Monday, July 12, 2010

Letter on Spending

This is an email I dashed off and sent this morning to a columnist at the New York Observer, for his column “Show Us the Money,” in the July 12, 2010 issue.


To Joe Conason:

Government spending as a means to economic recovery is horrible, rights-violating economics.

The myth that Franklin Roosevelt’s spending during the Great Depression lifted this nation out of that economic catastrophe is well documented in books such as “New Deal or Raw Deal” by Burton Fulsom Jr. Moreover, Obama’s so-called “stimulus” plan has done nothing of substance, and the canard that it saved this nation from sinking into a depression evades the fact that all that money must be paid for one day -- which will further depress the economy and prevent it from growing as it otherwise would under a free, capitalist economy.
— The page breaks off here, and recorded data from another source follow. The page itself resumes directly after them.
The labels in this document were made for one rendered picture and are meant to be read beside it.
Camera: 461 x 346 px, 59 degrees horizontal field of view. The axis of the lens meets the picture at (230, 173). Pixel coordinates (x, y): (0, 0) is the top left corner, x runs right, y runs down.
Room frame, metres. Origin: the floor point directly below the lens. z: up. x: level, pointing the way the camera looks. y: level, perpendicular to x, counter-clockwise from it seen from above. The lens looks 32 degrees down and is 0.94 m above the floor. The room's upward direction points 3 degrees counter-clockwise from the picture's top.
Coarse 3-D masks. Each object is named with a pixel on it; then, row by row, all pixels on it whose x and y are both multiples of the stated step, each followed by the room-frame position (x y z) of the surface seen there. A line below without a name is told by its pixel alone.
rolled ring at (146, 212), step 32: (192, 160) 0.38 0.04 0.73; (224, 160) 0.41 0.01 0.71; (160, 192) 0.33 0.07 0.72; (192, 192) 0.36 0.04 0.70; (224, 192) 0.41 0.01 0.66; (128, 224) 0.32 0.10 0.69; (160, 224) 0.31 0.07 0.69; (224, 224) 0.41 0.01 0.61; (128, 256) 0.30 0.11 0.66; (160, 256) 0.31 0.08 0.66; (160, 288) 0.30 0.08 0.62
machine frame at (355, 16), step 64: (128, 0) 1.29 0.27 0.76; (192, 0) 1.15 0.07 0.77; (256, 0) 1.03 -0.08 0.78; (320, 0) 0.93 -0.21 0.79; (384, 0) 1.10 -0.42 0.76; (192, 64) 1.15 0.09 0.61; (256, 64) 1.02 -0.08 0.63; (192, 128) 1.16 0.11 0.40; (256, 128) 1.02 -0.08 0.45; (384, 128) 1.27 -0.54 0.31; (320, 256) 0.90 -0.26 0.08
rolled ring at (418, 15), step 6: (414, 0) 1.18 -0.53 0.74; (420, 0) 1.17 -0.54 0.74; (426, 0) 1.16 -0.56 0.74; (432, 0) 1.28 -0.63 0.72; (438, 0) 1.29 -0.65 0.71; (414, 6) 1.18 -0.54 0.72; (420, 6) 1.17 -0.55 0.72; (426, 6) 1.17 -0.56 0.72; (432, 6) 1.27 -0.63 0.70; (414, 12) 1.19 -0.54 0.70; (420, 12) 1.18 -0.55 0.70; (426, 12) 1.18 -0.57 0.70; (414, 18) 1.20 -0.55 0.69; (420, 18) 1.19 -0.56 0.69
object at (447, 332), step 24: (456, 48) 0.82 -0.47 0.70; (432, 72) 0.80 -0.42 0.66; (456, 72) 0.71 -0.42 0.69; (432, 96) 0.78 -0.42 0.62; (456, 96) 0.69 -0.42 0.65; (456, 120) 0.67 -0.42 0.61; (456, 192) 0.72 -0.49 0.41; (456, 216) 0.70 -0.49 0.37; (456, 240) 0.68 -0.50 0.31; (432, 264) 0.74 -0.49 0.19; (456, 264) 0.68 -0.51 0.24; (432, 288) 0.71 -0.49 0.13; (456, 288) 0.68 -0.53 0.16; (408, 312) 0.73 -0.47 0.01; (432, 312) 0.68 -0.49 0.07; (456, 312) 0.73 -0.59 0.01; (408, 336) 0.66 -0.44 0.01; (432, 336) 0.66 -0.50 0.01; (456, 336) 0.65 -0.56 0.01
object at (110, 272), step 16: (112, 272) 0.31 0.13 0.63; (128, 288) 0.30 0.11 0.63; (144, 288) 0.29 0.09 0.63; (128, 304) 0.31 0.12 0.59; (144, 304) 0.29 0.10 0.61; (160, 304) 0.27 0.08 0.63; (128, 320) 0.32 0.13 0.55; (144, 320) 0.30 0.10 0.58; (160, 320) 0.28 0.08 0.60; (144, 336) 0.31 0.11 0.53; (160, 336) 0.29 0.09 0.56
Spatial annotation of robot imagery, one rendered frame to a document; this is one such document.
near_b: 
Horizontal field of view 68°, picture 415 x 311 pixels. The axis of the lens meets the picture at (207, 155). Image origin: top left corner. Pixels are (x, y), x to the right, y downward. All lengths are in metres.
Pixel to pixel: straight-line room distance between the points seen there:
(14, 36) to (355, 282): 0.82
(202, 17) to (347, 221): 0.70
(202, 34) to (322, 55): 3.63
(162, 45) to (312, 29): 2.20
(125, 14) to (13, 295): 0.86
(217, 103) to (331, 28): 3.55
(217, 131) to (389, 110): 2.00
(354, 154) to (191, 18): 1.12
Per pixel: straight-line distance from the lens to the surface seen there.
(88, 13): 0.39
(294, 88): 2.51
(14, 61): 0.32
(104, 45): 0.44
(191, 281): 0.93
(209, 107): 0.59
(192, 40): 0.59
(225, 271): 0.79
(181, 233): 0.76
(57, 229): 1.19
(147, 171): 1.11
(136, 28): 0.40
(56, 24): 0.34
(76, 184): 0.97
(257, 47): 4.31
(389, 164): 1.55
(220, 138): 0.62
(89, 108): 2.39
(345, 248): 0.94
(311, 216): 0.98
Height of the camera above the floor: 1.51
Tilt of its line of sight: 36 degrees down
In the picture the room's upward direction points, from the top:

That some poll finds a substantial majority of people favor more spending than less just means that most favor bureaucrats and politicians violating their individual rights to their property. Far from being as inevitable as death, taxation is theft and thus a massive violation of every individual’s right to keep his own money and spend it as he sees fit.

Politicians and their constituents who claim some need or some “right” to something -- such as medical care, housing, education -- have no right to these values on anyone’s dime. Those who produce, both rich and poor, have a moral and thus a political right to keep what they have earned, what is in fact theirs, and no ohter individual has any moral claim on it. One individual’s need is not a claim on any other individual’s life and property.

Those who want the government to loot other people’s earnings to spend it on their alleged “rights” to housing, medical care, education and other values had better look to voluntary charity to fulfill their needs, or, better yet, their own productive abilities, if they so chose to employ them.